Name Change: League for Industrial Democracy

In 1921, the Intercollegiate Socialist Society changed its name to the "League for Industrial Democracy". There is more to be discussed in that one sentence than I could adequately cover here, so I am only going to cover points related to the article I just posted, titled "I.S.S. Gives Way to New League for Democracy". This article originally appeared in a New York newspaper called "The Call" or "New York Call", which was at the time a communist publication. Published originally in 1921; what I published would then be in the public domain, however, Google Books still presents a challenge.

There are three major points to this article which really highlight what kind of organization the LID truely was:

1) Norman Thomas stated that the League is designed to stir up "tired radicals" of the "red, the near red and the infra red" variety.

This doesn't need much explanation from me.

2) The reason why the League would have you think it changed its name is to expand its ranks and nothing else - and to this there is certainly a verifiable truth. But that's not the key. This:

There is not a single college that has not availed itself of the war period to 'clean house'," Mr. Nearing asserted. He said that the house cleaning had been particularly severe in the department of sociology, where more care is devoted to the selection of the professors than in any other field of study.

In the period right around the turn of the 1920s, socialism was a very dirty word. The socialists and progressives had not yet completed their task of capturing all colleges, and this 'house cleaning' he is referring to was under way, rolling back the clock on their efforts. But that's not the important part. The important part is the name change itself. Name changing is foundational for progressive ideology and goes back as far as they do. These people will never ever give up their beliefs, they will just find a new way to lie to you about what they really believe. So in that sense, the progressive is the ultimate propagandist. To put this another way, Saul Alinsky wrote about means and ends in the 60's, these people lived it in the 20s, nearly 40 years prior.

One of the big reasons that progressives have had continued success, I think, is because nobody wants to pay attention to the crazies. To be honest, I don't want to either, but I recognize that I must otherwise I might as well put the chains of slavery on my own arms and not wait for them to do it. Paying attention to tyranny is the price to be paid of Liberty. There's one last thing:

3) "The league proposes to do its share in changing the social order. That phrase is "gentle and deadly," according to the prospectus of the new society, which was on hand in printed form for distribution last night."

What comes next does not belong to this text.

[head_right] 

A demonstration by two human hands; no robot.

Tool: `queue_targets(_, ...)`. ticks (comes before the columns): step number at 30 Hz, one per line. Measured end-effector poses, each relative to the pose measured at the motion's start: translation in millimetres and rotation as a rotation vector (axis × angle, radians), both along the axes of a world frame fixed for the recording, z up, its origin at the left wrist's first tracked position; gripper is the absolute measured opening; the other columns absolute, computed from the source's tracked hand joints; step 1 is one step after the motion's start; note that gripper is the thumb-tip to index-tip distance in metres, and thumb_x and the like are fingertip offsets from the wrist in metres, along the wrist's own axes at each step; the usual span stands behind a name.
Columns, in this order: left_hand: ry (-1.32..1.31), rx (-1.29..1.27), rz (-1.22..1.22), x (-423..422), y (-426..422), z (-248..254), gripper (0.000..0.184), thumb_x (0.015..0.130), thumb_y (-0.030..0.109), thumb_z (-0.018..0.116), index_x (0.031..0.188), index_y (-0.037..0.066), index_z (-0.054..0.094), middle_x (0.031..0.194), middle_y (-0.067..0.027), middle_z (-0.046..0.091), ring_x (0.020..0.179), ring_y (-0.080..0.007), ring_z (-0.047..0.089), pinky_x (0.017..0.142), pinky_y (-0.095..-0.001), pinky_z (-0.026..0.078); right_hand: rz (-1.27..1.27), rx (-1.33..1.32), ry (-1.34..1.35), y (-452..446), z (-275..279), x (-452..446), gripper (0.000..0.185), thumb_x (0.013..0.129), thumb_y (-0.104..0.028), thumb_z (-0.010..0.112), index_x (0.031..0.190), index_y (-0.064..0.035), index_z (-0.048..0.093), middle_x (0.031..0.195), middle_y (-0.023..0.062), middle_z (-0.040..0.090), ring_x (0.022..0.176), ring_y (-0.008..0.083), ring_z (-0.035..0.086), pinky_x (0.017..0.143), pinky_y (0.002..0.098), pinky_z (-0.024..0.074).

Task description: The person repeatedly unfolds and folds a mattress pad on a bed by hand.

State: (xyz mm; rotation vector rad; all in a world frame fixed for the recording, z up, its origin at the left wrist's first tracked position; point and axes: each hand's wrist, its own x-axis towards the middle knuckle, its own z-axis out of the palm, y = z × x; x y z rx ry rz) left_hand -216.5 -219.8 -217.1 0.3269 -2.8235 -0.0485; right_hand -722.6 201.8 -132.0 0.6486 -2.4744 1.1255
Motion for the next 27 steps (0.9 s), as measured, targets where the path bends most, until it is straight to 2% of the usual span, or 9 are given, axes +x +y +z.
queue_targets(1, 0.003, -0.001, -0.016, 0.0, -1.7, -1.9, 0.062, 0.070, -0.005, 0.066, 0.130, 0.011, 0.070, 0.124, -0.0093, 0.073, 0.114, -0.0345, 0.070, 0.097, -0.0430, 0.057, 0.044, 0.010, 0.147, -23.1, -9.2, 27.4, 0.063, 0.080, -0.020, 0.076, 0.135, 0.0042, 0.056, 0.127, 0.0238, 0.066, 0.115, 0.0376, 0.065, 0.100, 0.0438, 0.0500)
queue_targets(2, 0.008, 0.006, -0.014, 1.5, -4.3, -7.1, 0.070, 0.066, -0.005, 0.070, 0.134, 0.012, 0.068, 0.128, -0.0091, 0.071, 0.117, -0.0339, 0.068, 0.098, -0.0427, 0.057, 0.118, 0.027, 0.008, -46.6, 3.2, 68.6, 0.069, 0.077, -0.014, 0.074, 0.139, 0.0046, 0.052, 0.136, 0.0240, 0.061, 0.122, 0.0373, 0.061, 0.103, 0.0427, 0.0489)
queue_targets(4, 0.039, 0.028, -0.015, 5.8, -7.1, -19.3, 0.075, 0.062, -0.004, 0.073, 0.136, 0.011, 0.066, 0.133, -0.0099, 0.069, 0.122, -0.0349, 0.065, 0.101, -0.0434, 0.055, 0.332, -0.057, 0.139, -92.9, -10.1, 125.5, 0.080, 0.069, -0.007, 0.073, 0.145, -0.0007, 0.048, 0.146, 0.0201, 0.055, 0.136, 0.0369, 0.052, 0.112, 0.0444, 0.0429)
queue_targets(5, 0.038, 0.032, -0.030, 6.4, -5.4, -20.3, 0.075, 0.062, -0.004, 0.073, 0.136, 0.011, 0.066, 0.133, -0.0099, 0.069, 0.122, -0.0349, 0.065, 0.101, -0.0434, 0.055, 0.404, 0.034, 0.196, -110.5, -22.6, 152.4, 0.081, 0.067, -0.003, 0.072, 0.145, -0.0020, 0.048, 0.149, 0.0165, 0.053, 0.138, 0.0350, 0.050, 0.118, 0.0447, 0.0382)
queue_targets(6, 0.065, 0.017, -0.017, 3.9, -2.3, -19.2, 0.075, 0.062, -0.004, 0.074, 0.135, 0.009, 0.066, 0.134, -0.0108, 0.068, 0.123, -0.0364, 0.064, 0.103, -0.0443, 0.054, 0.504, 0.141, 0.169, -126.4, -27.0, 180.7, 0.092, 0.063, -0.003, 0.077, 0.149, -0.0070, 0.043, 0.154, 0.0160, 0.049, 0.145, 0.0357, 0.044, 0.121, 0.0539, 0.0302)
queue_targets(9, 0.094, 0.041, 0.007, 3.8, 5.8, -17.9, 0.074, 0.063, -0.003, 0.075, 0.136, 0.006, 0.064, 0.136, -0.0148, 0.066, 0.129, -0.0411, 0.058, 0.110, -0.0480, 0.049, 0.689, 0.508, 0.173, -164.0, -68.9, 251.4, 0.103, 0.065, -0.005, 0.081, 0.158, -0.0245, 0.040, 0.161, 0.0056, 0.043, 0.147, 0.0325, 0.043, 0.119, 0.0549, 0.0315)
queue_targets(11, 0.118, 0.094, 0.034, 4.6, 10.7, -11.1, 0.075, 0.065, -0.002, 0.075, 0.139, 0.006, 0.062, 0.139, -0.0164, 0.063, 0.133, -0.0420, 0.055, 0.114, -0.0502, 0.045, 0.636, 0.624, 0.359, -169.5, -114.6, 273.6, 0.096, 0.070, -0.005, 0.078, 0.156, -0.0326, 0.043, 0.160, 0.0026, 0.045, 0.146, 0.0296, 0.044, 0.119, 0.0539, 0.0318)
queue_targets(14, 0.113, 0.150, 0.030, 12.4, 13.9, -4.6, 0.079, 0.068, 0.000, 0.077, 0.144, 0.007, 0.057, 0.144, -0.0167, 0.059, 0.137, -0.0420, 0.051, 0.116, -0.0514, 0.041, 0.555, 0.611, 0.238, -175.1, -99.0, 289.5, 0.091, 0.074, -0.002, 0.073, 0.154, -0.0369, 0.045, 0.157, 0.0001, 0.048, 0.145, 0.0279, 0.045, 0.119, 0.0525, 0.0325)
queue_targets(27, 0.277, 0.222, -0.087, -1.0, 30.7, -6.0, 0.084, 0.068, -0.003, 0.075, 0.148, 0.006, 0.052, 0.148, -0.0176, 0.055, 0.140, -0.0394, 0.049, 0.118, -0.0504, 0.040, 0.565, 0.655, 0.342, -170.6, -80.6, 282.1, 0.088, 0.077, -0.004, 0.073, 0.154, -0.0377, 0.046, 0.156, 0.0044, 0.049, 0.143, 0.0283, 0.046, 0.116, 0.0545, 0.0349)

What phrase? Unfortunately, I was unsuccessful at accessing 100% of the article. I did however, capture enough to drive the point home as to what the article is about.(so that the article says what it says, and not a casting by myself or anybody else)

So, let's get at this phrase. The New Republic captures much of the same language: (page 73)

Only one main idea is in sight with driving force and the power to capture the imagination of men. That idea concerns itself with changing the basis of civilization. It is the idea of production for use. Production for use is a seemly phrase, so sound that sections of the church have accepted it, so far-reaching that it will bring down the walls of Jericho. It is gentle and deadly. It says that the present order is ethically indefensible and economically unsound. It makes the community the instrument and arbiter of social change. It says that the consumer, the citizen, the "average man" is the person whose interests are the main concern.

Take note that this article in TNR was written written in 1921(the same year the League launched), by Arthur Gleason, who as you can see in the article I posted today was an Officer of the League. So he would be in the position to know about it being "gentle and deadly".